Der Kläger habe eine solche Ausbildung nicht erhalten. Die in Deutschland von ihm besuchte Schule sei von der Kultusverwaltung nicht als Hochschule anerkannt. An der an sich als Hochschule anerkannten amerikanischen Universität habe der Kläger kein Hochschulstudium in dem hier maßgeblichen Sinn absolviert. Er habe dort lediglich zur Ergänzung oder Vertiefung seiner sonstigen beruflichen Ausbildung Bildungsangebote wahrgenommen; er könne sich hingegen nicht darauf berufen, dort seine berufliche "Ausbildung" erhalten zu haben.
Das erfolgreiche Master-Examen ersetze den Nachweis eines Hochschulstudiums nicht.
Hinweis
Beachten Sie, dass das StBerG ein abgestuftes System von Zulassungsvoraussetzungen für die Steuerberaterprüfung aufstellt, nach dem die erforderliche berufspraktische Tätigkeit länger währen muss, wenn die Ausbildung des Betreffenden kein Hochschulstudium war, weniger lang hingegen, wenn er studiert hat. Dabei kommt es nicht nur auf den Abschluss des betreffenden Ausbildungsgangs, also das erfolgreiche Examen, an, sondern auch darauf, ob der Betreffende die Ausbildung tatsächlich genossen hat. Offen ist allerdings, inwieweit in diesem Zusammenhang hochschulrechtliche Vorschriften steuerberatungsrechtlich berücksichtigt werden können, welche unter bestimmten Voraussetzungen eine Abkürzung der Ausbildung gestatten (insbes. sog. Einstufungsprüfungen).
Beachten Sie ferner, dass steuerberatungsrechtlich die Entscheidungen der Kultusverwaltung über die Qualifizierung von Ausbildungseinrichtungen und Ausbildungsgängen maßgeblich sind.

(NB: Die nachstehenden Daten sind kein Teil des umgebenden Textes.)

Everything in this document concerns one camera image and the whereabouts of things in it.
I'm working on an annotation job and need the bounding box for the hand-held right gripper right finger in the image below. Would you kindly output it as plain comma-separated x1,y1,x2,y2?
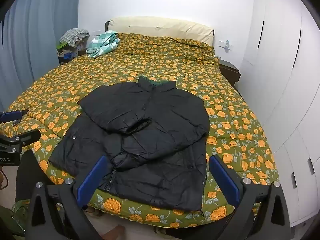
209,155,298,240

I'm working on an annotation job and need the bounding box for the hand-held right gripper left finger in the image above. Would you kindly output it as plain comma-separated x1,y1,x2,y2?
26,155,115,240

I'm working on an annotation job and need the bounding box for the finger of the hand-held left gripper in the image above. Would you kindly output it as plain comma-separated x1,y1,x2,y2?
0,109,29,124
0,129,41,152

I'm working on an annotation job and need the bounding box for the black puffer jacket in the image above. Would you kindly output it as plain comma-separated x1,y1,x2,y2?
49,75,211,217

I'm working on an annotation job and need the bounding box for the pile of clothes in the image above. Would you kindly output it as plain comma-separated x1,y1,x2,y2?
56,28,90,65

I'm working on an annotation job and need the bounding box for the brown slipper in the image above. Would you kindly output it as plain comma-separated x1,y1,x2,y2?
82,205,102,217

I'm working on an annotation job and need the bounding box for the green patterned cloth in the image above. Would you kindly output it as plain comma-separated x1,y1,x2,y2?
0,199,28,238

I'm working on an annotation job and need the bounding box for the blue curtain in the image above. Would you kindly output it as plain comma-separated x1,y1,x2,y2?
0,0,82,111

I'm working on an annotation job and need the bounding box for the green floral bedspread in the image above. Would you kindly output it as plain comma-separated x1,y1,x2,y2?
5,32,280,228

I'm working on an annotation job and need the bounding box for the dark wooden nightstand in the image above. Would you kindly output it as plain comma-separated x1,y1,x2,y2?
218,59,242,88

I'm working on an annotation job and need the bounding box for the white wardrobe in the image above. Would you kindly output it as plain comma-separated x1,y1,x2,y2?
235,0,320,228

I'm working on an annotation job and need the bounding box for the green plaid cloth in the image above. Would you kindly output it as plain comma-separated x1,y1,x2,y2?
86,30,120,58

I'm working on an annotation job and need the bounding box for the cream padded headboard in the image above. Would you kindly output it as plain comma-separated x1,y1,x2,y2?
108,17,215,47

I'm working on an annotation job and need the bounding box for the white wall socket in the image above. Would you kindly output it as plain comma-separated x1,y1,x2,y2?
218,39,233,52

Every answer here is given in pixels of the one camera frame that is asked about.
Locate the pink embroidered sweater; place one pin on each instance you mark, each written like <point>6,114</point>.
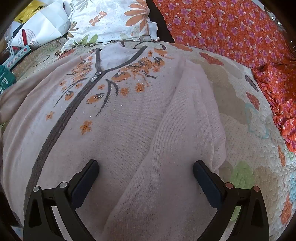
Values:
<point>129,139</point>

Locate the white floral pillow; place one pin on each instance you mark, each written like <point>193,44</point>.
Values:
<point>111,18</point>

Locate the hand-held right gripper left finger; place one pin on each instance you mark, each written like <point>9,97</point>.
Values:
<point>86,183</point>

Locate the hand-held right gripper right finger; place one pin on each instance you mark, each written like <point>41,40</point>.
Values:
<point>205,183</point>

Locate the quilted heart pattern bedspread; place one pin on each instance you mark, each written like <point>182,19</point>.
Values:
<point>242,143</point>

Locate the light blue blister strip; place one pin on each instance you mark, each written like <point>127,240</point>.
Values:
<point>16,55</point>

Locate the white plastic bag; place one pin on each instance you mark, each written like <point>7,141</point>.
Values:
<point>46,25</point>

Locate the orange floral cloth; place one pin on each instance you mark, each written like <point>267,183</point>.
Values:
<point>219,27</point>

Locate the yellow plastic bag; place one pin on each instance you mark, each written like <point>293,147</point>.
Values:
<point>30,9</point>

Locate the teal box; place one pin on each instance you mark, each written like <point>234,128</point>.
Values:
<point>5,78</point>

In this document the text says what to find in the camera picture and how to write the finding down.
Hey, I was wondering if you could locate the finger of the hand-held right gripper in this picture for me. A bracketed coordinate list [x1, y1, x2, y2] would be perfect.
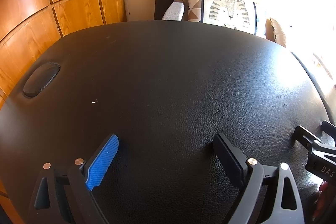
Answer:
[293, 125, 323, 151]
[322, 120, 336, 135]

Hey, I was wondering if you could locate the person's right hand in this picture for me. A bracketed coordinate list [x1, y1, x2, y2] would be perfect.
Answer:
[314, 181, 332, 218]

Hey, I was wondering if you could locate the deer print cushion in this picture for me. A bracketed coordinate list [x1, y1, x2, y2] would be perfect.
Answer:
[270, 17, 292, 48]

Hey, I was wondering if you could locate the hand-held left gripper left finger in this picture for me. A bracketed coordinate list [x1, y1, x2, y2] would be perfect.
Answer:
[28, 133, 120, 224]

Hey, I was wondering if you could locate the black face hole cushion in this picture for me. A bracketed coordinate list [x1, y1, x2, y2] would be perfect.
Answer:
[22, 63, 61, 98]

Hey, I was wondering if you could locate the tiger print cushion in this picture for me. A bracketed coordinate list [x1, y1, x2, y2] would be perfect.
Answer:
[186, 0, 267, 38]

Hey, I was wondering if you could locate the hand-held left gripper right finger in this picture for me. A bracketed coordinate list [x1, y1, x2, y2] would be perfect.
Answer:
[213, 133, 305, 224]

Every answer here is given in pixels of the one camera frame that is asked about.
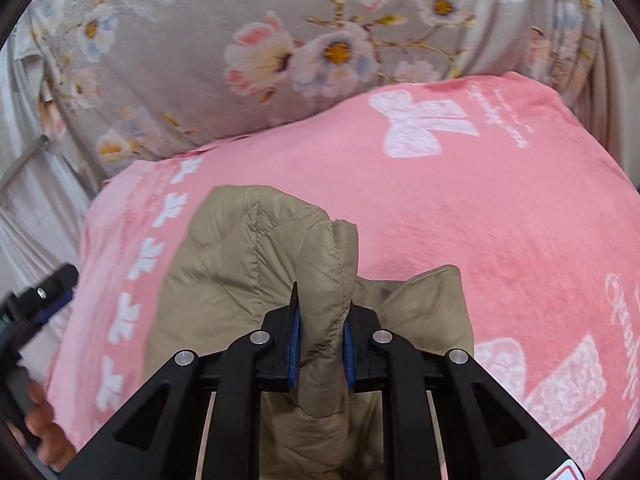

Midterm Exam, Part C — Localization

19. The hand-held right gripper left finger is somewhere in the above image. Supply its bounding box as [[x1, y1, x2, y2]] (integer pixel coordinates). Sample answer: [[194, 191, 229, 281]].
[[60, 282, 302, 480]]

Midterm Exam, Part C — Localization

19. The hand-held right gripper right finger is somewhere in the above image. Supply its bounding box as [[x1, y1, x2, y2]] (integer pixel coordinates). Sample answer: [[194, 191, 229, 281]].
[[343, 302, 586, 480]]

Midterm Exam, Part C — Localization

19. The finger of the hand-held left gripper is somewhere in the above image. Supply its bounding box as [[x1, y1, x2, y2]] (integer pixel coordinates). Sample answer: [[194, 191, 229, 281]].
[[19, 264, 81, 332]]

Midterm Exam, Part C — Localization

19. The tan quilted jacket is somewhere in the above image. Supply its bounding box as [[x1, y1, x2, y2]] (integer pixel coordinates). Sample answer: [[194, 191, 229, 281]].
[[145, 185, 473, 480]]

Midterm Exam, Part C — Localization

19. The person's left hand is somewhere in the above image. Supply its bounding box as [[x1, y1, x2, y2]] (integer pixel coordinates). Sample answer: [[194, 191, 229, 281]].
[[24, 381, 77, 472]]

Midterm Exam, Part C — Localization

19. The white satin curtain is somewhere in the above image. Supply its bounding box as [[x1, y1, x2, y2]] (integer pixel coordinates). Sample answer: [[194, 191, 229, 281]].
[[0, 50, 101, 411]]

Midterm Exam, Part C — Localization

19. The pink printed blanket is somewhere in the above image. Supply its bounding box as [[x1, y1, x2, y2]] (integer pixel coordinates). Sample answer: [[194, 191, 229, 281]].
[[42, 71, 640, 480]]

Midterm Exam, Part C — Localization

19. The grey floral quilt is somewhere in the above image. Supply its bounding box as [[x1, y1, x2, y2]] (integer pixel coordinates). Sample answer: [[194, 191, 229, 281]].
[[15, 0, 608, 166]]

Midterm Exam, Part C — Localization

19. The metal curtain rail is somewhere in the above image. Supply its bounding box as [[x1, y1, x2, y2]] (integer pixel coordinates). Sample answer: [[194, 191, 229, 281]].
[[0, 135, 51, 188]]

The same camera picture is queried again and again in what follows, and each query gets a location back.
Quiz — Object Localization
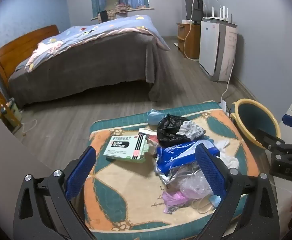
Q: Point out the light blue printed quilt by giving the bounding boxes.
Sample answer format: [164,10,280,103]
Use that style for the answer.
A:
[24,15,171,73]

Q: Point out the red blue printed packet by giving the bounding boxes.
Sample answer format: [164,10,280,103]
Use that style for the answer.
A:
[148,134,159,147]

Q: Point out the blue plastic packaging bag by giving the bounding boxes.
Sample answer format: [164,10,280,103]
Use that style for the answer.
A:
[156,141,220,178]

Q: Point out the patterned cloth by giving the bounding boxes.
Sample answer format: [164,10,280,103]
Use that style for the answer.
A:
[115,3,132,13]

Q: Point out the white printed wrapper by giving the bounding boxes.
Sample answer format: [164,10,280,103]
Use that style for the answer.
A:
[177,121,206,142]

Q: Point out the olive pillow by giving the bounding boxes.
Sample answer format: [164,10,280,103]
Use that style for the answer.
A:
[105,0,122,11]

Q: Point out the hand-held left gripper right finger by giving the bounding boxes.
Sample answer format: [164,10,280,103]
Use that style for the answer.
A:
[193,144,280,240]

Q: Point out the wooden cabinet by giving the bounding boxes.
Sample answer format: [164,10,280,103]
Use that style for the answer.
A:
[176,21,201,59]

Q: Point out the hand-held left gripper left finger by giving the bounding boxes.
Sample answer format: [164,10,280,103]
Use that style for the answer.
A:
[13,146,98,240]

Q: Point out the white tissue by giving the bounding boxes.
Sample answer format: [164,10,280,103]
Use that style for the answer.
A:
[216,140,240,170]

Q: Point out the white air purifier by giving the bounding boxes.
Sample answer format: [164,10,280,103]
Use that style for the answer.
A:
[198,17,238,82]

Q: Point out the white floor cable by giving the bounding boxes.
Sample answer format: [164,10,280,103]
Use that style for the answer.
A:
[21,119,38,137]

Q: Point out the clear and pink plastic wrappers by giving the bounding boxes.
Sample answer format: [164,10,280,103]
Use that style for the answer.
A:
[158,162,201,191]

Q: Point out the bed with grey cover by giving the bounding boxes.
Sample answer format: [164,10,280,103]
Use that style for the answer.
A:
[8,31,169,108]

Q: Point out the clear plastic bag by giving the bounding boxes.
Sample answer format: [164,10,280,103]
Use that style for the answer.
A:
[180,167,214,198]

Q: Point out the light blue paper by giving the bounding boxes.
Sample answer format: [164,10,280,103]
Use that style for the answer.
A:
[147,109,164,125]

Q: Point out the white power cable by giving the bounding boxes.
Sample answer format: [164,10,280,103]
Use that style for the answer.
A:
[221,29,237,103]

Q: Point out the window sill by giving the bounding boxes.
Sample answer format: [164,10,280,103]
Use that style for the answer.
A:
[91,6,155,21]

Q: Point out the black monitor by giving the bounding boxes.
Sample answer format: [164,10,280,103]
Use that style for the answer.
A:
[185,0,204,22]

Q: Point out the cream cable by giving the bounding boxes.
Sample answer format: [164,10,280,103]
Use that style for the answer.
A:
[183,0,199,61]

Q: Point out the pink plastic bag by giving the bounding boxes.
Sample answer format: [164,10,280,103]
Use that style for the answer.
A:
[162,190,194,214]

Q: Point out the teal orange patterned cushion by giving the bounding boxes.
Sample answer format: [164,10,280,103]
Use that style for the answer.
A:
[83,101,274,232]

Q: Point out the black plastic bag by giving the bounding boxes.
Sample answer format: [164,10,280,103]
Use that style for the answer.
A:
[157,114,191,147]

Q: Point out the white paper sachet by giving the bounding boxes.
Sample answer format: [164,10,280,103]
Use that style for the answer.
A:
[138,127,159,137]

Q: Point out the white router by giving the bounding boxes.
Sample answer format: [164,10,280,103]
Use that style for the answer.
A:
[203,6,233,22]

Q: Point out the green medicine box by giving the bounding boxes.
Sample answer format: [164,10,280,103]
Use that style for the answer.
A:
[103,134,151,163]

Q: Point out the teal bin with yellow rim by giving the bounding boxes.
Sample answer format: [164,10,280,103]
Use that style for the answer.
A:
[230,99,282,150]

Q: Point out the black object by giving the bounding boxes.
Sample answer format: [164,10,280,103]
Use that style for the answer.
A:
[98,10,110,22]

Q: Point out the green white bag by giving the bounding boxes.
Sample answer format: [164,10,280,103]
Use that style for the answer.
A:
[4,98,23,128]

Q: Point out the wooden bed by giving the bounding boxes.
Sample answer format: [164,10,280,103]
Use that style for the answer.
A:
[0,24,60,93]

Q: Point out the blue face mask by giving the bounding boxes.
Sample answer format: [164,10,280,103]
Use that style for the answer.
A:
[209,195,222,206]

Über die Erfüllung oder Nichterfüllung der Zulassungsvoraussetzungen können Sie ggf. eine – verbindliche! – Auskunft der Behörde einholen (§ 38a StBerG). Die zweckmäßige Planung des Ausbildungsgangs des künftigen Steuerberaters muss allerdings viel frühzeitiger erfolgen. Dabei sollte in Rechnung gestellt werden, dass sich die zunehmende "Flexibilisierung" des Hochschulrechts nicht ohne weiteres auch im Steuerberatungsrecht niederschlägt.